- Given information

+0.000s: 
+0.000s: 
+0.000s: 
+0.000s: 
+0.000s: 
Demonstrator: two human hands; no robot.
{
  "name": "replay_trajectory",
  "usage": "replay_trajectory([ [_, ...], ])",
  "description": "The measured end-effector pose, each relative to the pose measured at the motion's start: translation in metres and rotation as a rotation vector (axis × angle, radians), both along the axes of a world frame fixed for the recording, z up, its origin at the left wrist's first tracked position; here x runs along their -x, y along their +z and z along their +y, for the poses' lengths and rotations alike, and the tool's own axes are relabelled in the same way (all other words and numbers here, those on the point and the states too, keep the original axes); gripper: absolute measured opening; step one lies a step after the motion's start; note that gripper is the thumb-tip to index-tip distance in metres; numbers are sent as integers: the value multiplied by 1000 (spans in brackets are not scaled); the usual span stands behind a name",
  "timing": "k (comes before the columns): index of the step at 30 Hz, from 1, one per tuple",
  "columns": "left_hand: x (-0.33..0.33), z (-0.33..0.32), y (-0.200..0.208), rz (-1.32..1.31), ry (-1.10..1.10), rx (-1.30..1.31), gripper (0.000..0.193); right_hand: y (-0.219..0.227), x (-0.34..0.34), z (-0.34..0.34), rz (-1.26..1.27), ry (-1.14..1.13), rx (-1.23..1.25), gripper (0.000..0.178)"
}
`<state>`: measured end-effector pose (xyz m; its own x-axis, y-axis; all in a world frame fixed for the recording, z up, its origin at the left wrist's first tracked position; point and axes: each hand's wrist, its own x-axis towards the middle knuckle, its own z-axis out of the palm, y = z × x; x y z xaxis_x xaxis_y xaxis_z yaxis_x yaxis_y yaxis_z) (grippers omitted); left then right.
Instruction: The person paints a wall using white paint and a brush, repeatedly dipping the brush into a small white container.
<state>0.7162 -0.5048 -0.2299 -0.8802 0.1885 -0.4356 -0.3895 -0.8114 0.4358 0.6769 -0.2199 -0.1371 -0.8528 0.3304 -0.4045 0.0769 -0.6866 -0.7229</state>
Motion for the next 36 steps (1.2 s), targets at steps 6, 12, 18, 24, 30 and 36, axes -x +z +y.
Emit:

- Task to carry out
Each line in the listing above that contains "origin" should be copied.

- Result for this task
  "description": "The measured end-effector pose, each relative to the pose measured at the motion's start: translation in metres and rotation as a rotation vector (axis × angle, radians), both along the axes of a world frame fixed for the recording, z up, its origin at the left wrist's first tracked position; here x runs along their -x, y along their +z and z along their +y, for the poses' lengths and rotations alike, and the tool's own axes are relabelled in the same way (all other words and numbers here, those on the point and the states too, keep the original axes); gripper: absolute measured opening; step one lies a step after the motion's start; note that gripper is the thumb-tip to index-tip distance in metres; numbers are sent as integers: the value multiplied by 1000 (spans in brackets are not scaled); the usual span stands behind a name",
`<state>`: measured end-effector pose (xyz m; its own x-axis, y-axis; all in a world frame fixed for the recording, z up, its origin at the left wrist's first tracked position; point and axes: each hand's wrist, its own x-axis towards the middle knuckle, its own z-axis out of the palm, y = z × x; x y z xaxis_x xaxis_y xaxis_z yaxis_x yaxis_y yaxis_z) (grippers omitted); left then right.

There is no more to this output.